- Exercise aim:
Repeat the data exactly, every last line of it.

- Material for the task:

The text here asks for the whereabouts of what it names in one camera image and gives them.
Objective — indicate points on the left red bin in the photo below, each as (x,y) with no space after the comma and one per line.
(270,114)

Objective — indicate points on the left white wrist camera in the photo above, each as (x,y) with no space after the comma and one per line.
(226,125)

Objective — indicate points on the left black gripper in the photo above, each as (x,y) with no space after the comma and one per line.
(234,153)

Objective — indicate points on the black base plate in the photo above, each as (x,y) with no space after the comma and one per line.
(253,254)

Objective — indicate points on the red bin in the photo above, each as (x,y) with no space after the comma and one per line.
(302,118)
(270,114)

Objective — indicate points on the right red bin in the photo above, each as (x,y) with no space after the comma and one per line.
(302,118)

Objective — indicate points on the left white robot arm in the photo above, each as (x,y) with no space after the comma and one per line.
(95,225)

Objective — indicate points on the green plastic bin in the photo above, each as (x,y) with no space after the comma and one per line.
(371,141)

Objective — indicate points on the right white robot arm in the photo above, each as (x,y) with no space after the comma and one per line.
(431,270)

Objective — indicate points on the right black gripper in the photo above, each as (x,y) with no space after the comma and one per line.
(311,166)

- Answer below:
The text here asks for the whereabouts of what it names in one camera image and gives them.
Objective — indicate points on the left red bin in the photo below, each as (x,y) with no space after the comma and one per line.
(270,114)

Objective — indicate points on the left white wrist camera in the photo above, each as (x,y) with no space after the comma and one per line.
(226,125)

Objective — indicate points on the left black gripper in the photo above, each as (x,y) with no space after the comma and one per line.
(234,153)

Objective — indicate points on the black base plate in the photo above, each as (x,y) with no space after the comma and one per line.
(253,254)

Objective — indicate points on the red bin in the photo above, each as (x,y) with no space after the comma and one per line.
(302,118)
(270,114)

Objective — indicate points on the right red bin in the photo above, each as (x,y) with no space after the comma and one per line.
(302,118)

Objective — indicate points on the left white robot arm in the photo above, each as (x,y) with no space after the comma and one per line.
(95,225)

Objective — indicate points on the green plastic bin in the photo above, each as (x,y) with no space after the comma and one per line.
(371,141)

Objective — indicate points on the right white robot arm in the photo above, each as (x,y) with no space after the comma and one per line.
(431,270)

Objective — indicate points on the right black gripper in the photo above, each as (x,y) with no space after the comma and one per line.
(311,166)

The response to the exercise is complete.